_WHAT IS NEEDED_:
Write the listing out again word for word. Pictures do not belong in the copy.
Segment Start: DATA PROVIDED
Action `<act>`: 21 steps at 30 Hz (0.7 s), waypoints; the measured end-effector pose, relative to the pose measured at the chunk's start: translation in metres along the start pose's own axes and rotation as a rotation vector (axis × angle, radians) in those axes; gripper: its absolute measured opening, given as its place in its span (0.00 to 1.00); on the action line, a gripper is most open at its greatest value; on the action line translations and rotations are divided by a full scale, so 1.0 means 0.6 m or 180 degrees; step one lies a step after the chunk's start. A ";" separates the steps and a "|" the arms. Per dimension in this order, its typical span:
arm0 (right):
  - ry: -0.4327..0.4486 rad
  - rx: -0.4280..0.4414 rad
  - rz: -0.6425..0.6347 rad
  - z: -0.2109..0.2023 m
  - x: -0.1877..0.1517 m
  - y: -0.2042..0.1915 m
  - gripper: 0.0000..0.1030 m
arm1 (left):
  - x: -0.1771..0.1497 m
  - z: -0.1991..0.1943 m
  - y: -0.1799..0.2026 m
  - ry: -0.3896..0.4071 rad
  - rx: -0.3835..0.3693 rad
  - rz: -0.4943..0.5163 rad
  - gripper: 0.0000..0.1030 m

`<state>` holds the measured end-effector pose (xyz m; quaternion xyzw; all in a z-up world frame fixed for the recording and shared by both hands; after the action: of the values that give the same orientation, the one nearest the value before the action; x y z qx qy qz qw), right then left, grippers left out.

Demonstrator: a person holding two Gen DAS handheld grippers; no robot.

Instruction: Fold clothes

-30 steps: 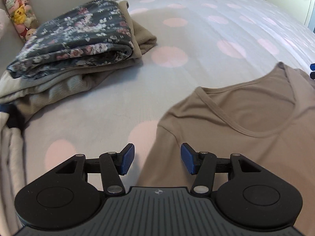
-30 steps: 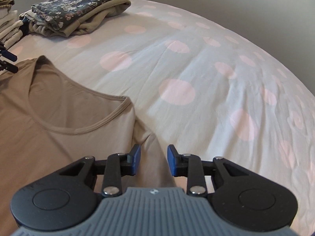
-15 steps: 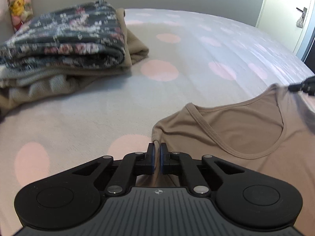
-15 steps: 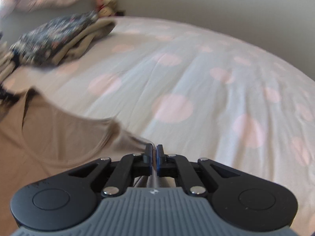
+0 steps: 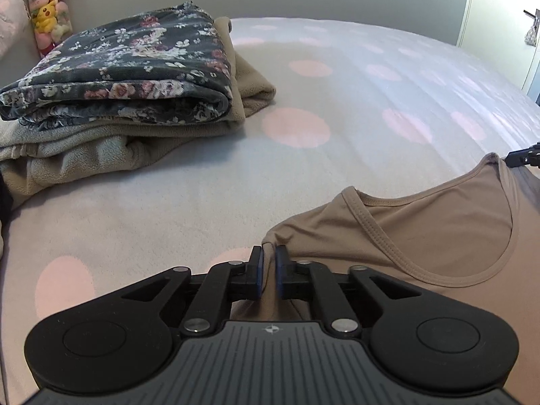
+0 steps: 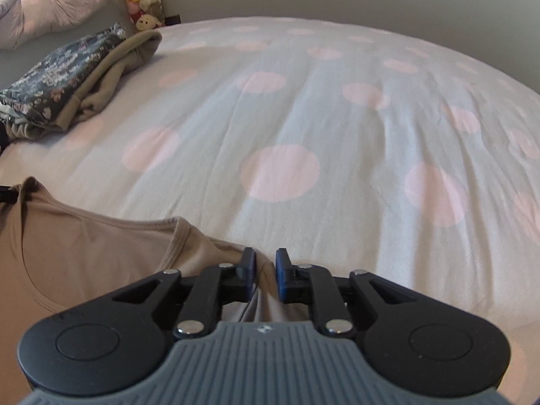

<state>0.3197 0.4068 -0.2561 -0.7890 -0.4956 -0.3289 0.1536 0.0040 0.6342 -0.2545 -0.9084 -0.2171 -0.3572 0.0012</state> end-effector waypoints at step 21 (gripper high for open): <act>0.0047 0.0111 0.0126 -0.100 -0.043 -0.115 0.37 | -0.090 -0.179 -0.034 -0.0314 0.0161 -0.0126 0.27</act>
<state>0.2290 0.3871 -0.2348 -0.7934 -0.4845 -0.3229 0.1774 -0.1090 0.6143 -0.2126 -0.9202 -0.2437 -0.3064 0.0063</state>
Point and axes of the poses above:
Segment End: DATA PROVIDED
_RESPONSE BOX_:
Action `<act>`: 21 steps at 30 Hz (0.7 s), waypoints; the measured end-effector pose, relative to the pose measured at the chunk's start: translation in metres along the start pose's own axes and rotation as a rotation vector (axis × angle, radians) in those axes; gripper: its absolute measured opening, given as its place in its span (0.00 to 1.00); on the action line, a gripper is most open at its greatest value; on the action line translations and rotations are divided by a full scale, so 1.0 means 0.6 m or 180 degrees; step one lies a step after the chunk's start. A ";" separates the steps and a "|" the arms. Per dimension in this order, its typical span:
arm0 (right):
  - ry: -0.4327..0.4486 rad
  - rx: -0.4280..0.4414 rad
  - rz: -0.6425..0.6347 rad
  - z: -0.2109..0.2023 m
  - x: -0.1877..0.1517 m
  - y: -0.2042..0.1915 m
  - gripper: 0.0000..0.1030 m
arm1 (left):
  - x: -0.1771..0.1497 m
  - z: -0.1991..0.1943 m
  - y: -0.1799..0.2026 m
  - ry: -0.3896..0.4071 rad
  - rx: -0.3835..0.3693 rad
  - rz: -0.4943..0.5163 rad
  - gripper: 0.0000..0.1030 m

`<state>` holds the measured end-effector pose (xyz m; quaternion xyzw; all in a z-up world frame fixed for the recording and shared by both hands; after the action: of the values that give the same orientation, the one nearest the value before the action; x y z qx qy qz qw), right then left, grippers left out.

Demonstrator: a person holding two Gen DAS handheld grippers; no robot.

Instruction: Fold clothes

-30 steps: 
-30 steps: 
-15 steps: 
-15 steps: 
+0 steps: 
+0 steps: 

<state>0.3197 0.4068 -0.2561 -0.7890 -0.4956 -0.3289 0.1536 0.0040 0.6342 -0.2545 -0.9084 -0.2171 -0.3572 0.0012</state> end-effector waypoints at step 21 (gripper high for open): <act>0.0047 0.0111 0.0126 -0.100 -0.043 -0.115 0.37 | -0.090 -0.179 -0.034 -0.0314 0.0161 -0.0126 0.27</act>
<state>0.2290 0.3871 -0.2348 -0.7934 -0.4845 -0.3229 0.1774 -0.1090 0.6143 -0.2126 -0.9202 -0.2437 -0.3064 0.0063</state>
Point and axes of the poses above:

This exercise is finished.